La parola è passata al consigliere nazionale dei Club Unesco, Antonio Ruggero, il quale ha espresso subito il proprio amore per Otranto: "Quello che sta avvenendo questa sera non è una svolta epocale da ascrivere negli annali del comune di Otranto: di certo, è un primo passo per provare a segnare un percorso interessante, nonostante le sue oggettive difficoltà". Ruggero ha evidenziato il ruolo del Club Unesco, che vive di relazioni nazionali ed internazionali importanti, ed ha ribadito il senso della sua costituzione: "Costituire un Club Unesco significa cercare di creare una mentalità aperta al valore della pace, tramite la cultura, l'educazione e la scienza". Ruggero ha elencato i molti beni che fanno di Otranto un "esemplare unico nel suo genere".

Silvia Liaci, presidente del Club Unesco di Barletta, ha allargato il panorama delle bellezze di Otranto anche a quelle realtà immateriali, cariche di suggestione e di storia, che rappresentano un ulteriore arricchimento dei tratti descrittivi della città: "È importante riscoprire e riappropriarsi di questi beni immateriali e di quell'insieme di valori tipici che la città porta con sé per comprendere quanto Otranto abbia da offrire ai suoi cittadini e ai suoi ospiti".
Quindi, ampio spazio è stato dedicato al dibattito: il tono degli intereventi dei presenti è stato rivolto a quantificare la grandezza delle meraviglie storiche, artistiche, naturali di Otranto e sull'importanza di procedere con convinzione con questa iniziativa.
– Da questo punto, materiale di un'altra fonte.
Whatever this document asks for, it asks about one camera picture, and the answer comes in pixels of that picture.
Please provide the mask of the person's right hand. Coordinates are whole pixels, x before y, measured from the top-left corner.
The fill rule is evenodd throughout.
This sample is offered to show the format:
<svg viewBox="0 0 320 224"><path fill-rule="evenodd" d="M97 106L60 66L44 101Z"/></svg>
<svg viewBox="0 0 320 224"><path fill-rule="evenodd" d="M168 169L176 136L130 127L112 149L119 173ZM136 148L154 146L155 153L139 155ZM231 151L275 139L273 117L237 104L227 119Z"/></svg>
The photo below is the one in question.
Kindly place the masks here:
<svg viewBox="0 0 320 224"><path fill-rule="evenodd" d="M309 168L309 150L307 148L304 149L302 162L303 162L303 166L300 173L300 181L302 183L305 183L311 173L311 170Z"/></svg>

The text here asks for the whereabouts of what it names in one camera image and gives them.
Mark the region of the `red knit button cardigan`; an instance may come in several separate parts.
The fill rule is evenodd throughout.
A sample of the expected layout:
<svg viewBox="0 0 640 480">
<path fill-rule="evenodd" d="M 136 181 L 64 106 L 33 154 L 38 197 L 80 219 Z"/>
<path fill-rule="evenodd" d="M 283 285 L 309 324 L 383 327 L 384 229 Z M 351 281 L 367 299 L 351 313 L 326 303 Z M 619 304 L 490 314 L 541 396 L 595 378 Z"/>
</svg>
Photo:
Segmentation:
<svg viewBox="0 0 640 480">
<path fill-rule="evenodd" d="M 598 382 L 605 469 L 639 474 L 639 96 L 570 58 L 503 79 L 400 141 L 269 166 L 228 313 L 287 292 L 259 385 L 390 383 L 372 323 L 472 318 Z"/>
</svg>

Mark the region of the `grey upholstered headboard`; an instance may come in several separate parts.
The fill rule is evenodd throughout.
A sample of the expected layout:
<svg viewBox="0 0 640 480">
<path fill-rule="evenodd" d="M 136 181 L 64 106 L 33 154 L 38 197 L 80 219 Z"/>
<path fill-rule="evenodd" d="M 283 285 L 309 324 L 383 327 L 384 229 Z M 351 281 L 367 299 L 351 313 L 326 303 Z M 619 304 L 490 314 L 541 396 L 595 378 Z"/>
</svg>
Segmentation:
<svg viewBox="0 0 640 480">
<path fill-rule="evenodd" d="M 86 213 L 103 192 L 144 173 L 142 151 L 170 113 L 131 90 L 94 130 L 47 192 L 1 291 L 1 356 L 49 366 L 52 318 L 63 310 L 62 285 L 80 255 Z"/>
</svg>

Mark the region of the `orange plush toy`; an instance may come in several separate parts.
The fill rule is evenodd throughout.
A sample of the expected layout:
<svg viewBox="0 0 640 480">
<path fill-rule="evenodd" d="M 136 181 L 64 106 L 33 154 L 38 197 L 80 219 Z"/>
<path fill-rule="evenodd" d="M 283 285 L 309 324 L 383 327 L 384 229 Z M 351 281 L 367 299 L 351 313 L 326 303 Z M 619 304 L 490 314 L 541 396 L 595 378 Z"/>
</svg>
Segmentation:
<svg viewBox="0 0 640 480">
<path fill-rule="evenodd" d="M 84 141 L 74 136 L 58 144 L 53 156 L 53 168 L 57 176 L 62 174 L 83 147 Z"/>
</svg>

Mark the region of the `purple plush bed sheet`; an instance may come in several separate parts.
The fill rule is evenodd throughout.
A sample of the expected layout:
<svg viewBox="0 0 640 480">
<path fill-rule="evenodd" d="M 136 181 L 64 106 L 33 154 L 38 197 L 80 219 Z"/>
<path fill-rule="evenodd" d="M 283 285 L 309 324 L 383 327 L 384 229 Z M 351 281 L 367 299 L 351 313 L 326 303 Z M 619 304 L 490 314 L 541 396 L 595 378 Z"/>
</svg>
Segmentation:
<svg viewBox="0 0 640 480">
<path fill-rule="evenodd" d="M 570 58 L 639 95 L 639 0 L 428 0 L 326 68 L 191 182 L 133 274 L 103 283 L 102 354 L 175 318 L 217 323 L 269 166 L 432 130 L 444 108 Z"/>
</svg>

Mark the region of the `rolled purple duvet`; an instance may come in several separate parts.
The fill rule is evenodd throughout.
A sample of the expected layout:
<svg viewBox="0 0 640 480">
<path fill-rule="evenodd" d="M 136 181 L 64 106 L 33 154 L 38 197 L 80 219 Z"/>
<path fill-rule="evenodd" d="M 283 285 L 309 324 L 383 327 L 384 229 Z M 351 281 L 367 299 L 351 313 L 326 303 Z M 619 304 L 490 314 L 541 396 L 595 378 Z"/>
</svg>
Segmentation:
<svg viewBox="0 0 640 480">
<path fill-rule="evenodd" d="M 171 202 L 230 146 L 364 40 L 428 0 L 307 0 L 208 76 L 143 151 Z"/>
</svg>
CLUB UNESCO: LEGAMBIENTE ADERISCE

A conclusione della serata di presentazione del nascente Club Unesco di Otranto, la sezione locale di Legambiente ha diffuso un proprio comunicato, nel quale si legge: "Il circolo Legambiente di Otranto plaude all'iniziativa intrapresa dal Club Unesco, che ha iniziato un percorso di valorizzazione del mosaico di Pantaleone. Un invito va all'amministrazione comunale, perché accompagni il percorso intrapreso con azioni politiche attente alla valorizzazione, tutela e salvaguardia dei Beni (artistici e naturali), presenti sul territorio idruntino, con l'obiettivo specifico di recuperare tutto quel patrimonio culturale per il quale visitatori e turisti di tutto il mondo ancora ci invidiano. L'augurio che ci facciamo è che la cittadinanza inizi a prendere atto che il nostro territorio è ricco di natura, storia ed arte, e che va valorizzato e salvaguardato".